Abstract
Facial Expression Recognition (FER) is a research area that has been interesting for computer science community in recent years. In this paper, we propose a methodology for the three stages of a FER system. In the pre-processing stage a method based on edge detectors and thresholding operators for eyebrow and mouth segmentation is proposed; the next stage is feature extraction, we propose using polynomials as features for describing eyebrows and mouth regions. Finally, in classification stage different supervised learners such as: Neural Networks, K-Nearest Neighbors and C4.5 decision trees are tested in order to obtain a model for classifying three out of six basic emotions (anger, happiness and surprise). According to our results, the proposed approach has acceptable accuracy for predicting new examples.
Keywords
Introduction
Nowadays, artificial intelligence has been an interesting area of computer science, then in combination with the analysis/processing of images computer vision was emerged. An application of computer vision is emotion recognition, that extracts information from images to recognize the emotion of a person such as: happiness, anger or surprise.
Image processing is based on applying different filters to extract relevant information from an image or a set of images (video), commonly the used filters are related to: border extraction, smoothing filters, threshold operators, gray scale conversion, among others. When a filter is applied over a image, every pixel is processed (point filter), then the region based filters take into account the neighbors of the pixel to modify its intensity. These processes could be computationally expensive, for that reason parallel approaches could be a good alternative.
An application in computer vision area is Facial Expression Recognition (FER), this application is based on extracting information from a face image using digital image filters, then characteristic attributes from the Regions Of Interest (ROIs) such as: eyes, eyebrows and mouth are extracted in order to build a model within a supervised learner to classify new instances.
Commonly, FER system consist of three stages: pre-processing, feature extraction and classification. In the first stage of a FER system the images need to be processed for detecting border information of the ROIs (in this case eyebrows and mouth), filters such as edge detectors, automatic contrast adjustment, color model transformation, among others are applied. In this stage some of the ROIs are segmented in order to obtain a binary image with the region.

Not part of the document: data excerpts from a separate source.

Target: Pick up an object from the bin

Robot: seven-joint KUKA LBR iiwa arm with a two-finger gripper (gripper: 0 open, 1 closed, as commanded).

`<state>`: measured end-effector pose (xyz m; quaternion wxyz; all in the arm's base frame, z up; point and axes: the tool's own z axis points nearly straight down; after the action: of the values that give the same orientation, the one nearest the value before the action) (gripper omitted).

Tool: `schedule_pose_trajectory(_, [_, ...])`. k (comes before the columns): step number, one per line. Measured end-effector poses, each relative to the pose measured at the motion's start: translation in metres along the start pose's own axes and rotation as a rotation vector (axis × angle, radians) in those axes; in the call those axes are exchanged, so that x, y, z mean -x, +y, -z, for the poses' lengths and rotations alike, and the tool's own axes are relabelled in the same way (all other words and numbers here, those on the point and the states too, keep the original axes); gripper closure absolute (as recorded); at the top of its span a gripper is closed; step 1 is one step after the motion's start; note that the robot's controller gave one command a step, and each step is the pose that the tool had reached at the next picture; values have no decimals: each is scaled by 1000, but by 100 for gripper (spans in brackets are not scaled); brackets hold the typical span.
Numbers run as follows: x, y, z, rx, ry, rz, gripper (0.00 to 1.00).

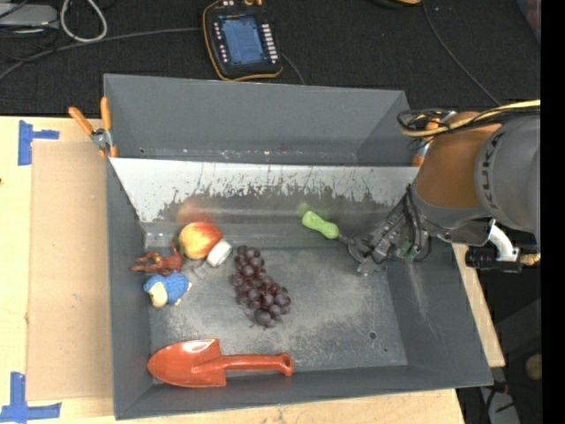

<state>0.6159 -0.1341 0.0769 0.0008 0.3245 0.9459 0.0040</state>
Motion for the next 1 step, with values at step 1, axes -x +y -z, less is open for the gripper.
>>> schedule_pose_trajectory(1, [1, 0, 13, 0, -3, 0, 100])
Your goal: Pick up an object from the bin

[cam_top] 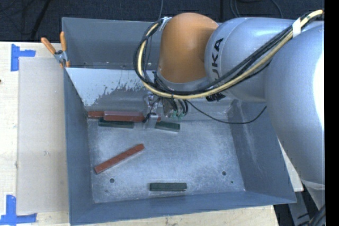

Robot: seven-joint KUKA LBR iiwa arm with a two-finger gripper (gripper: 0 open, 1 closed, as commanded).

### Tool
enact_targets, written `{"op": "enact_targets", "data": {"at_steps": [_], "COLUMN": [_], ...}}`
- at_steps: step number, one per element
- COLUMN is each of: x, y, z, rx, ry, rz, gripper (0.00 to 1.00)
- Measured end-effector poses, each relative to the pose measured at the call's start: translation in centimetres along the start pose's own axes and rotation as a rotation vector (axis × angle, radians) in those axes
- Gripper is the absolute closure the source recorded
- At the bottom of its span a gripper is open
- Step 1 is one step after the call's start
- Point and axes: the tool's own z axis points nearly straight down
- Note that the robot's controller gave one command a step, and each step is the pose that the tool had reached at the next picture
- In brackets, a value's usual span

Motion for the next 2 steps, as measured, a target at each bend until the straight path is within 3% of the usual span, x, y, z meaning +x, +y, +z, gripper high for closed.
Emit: {"op": "enact_targets", "data": {"at_steps": [2], "x": [-0.04], "y": [0.01], "z": [-0.84], "rx": [0.0], "ry": [-0.001], "rz": [-0.001], "gripper": [1.0]}}
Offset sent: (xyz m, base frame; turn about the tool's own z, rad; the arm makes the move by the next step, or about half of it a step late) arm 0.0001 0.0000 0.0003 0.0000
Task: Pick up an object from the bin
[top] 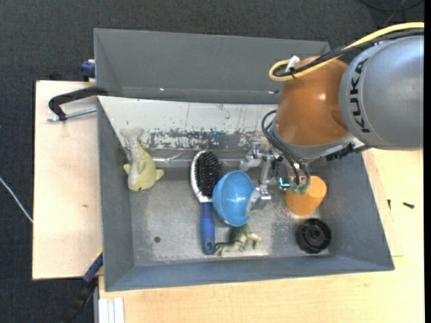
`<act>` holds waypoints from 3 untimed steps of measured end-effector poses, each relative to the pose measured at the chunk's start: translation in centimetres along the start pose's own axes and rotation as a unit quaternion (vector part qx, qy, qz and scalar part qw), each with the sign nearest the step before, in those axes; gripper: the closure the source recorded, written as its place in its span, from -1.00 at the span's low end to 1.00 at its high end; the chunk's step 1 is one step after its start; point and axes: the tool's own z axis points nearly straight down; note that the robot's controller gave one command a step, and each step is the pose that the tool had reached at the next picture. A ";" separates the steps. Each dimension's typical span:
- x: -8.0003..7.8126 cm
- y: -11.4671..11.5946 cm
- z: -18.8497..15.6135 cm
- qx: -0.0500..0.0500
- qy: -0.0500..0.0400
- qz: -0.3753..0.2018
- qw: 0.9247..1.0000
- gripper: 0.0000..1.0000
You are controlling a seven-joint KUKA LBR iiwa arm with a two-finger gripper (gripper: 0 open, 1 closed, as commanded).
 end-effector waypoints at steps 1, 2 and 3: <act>-2.3 2.7 5.9 0.000 -0.006 -0.010 1.000 -1.00; -2.3 2.7 5.7 0.000 -0.003 -0.010 1.000 1.00; -3.2 3.3 -7.7 -0.001 -0.011 -0.001 1.000 1.00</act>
Offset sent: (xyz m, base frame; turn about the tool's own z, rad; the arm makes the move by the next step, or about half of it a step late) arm 0.0232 0.0295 -0.0722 -0.0194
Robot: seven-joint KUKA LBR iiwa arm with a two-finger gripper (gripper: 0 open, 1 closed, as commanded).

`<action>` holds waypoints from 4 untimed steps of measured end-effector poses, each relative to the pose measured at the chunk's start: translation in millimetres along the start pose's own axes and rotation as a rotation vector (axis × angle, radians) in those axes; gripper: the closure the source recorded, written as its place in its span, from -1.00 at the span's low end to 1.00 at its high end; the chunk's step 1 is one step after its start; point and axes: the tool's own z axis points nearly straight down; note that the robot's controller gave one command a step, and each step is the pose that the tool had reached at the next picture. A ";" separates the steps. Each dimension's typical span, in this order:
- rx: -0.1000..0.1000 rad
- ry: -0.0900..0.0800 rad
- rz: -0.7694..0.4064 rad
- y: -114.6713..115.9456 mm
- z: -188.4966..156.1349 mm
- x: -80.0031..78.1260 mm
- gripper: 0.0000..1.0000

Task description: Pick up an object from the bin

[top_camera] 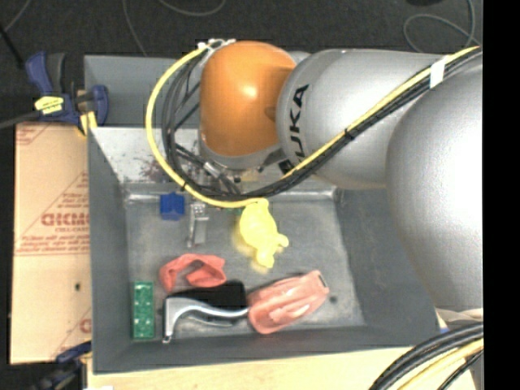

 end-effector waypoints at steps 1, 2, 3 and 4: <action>0.000 0.004 -0.019 -11.7 45.6 5.6 -1.00; -0.001 0.001 0.036 -15.0 78.9 -0.7 -1.00; -0.001 0.001 -0.211 -32.0 107.7 10.9 1.00; -0.002 0.001 -0.209 -31.8 107.6 10.8 -1.00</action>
Offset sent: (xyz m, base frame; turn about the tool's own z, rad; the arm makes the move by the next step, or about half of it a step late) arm 0.0066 -0.0138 -0.0988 0.0877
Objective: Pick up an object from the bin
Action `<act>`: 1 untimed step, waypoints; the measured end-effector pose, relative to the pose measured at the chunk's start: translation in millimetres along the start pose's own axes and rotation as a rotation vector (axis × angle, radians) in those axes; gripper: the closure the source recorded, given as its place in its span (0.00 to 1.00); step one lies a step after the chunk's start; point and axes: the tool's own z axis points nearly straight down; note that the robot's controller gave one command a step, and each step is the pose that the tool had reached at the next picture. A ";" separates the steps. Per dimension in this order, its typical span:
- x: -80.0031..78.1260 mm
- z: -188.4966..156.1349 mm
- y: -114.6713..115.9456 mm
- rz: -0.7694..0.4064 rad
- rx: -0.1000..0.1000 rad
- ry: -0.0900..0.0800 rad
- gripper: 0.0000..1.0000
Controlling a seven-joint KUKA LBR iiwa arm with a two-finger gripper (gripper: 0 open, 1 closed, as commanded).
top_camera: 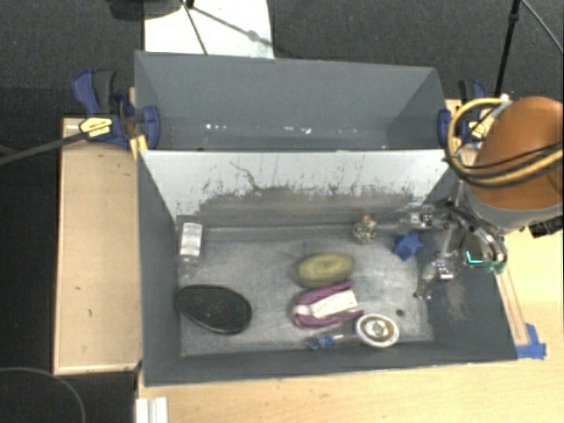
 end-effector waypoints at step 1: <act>-37.5 95.1 114.8 0.126 0.002 -0.012 0.00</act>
Offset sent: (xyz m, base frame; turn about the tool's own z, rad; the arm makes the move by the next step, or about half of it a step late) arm 0.0364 0.1284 -0.1124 0.1248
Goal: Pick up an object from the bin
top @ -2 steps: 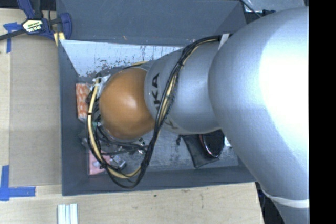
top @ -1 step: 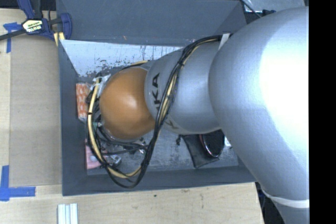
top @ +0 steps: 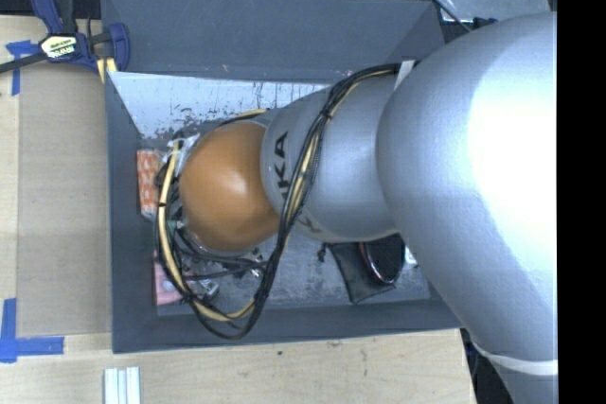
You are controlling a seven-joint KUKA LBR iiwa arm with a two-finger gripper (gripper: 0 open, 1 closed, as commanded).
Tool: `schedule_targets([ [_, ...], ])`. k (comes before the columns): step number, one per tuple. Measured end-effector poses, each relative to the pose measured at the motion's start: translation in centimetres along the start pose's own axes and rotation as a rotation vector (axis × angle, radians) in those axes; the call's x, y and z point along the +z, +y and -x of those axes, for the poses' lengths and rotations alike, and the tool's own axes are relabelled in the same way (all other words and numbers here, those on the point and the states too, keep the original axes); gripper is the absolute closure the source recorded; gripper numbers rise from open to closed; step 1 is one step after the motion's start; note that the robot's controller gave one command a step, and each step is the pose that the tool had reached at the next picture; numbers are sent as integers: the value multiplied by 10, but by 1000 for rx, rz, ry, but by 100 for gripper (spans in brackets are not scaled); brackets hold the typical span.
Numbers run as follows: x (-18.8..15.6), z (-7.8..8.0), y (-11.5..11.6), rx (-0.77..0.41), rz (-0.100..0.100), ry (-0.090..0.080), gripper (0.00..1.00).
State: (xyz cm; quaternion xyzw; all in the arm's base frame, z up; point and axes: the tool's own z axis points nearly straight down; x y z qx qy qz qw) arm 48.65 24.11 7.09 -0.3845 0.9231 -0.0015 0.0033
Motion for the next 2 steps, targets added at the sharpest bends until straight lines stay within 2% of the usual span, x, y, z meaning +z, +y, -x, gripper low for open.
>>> schedule_targets([
  [1, -3, -1, 0, -1, 1, 2, 100],
  [2, -21, -2, 1, 0, 5, 7, 100],
])
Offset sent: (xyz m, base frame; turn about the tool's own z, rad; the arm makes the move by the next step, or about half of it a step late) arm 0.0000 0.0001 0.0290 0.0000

The feature extraction stage obtains descriptive information about the segmented regions. In general, points of the ROIs are used to find distances or angles between some of them. In this paper interpolated polynomials are used for extracting features such as coefficients or points which are used as input training for supervised learners to find a model that have acceptable accuracy to classify three of the six basic emotions (happiness, surprise and anger).
For classification purposes a supervised learner is used to generate a model for classify or predict new examples, In this work, we use the following learning methods: Decision trees, K-Nearest Neighbor (K-NN) and feed forward Neural Networks (NN).
Commonly, FER systems are designed to analyze the six universal emotions that were presented by Paul Ekman in 1994 [1], these emotions are: happiness, anger, sadness, disgust, surprise and fear. Besides these expressions some authors consider the neutral state. Other contribution of Ekman is the FAcial expression Coding System (FACS), this system provides a description of movements in the face given a time window to detect it; those are called Actions Units (AU). FACS specifies 9 AUs in the upper region and 18 for the lower one; in addition, there are 14 head positions, 9 eye positions, 5 miscellaneous AUs, 9 action descriptors, 9 gross behavior and 5 visible codes [2].
In this work we propose an approach for segmenting eyebrows and mouth regions based on edge detectors and thresholding operators; then, features for describing the segmented ROIs are extracting by interpolation process to train supervised learners. In order to determine the classifier that has the best performance, different experiments and comparisons are reported.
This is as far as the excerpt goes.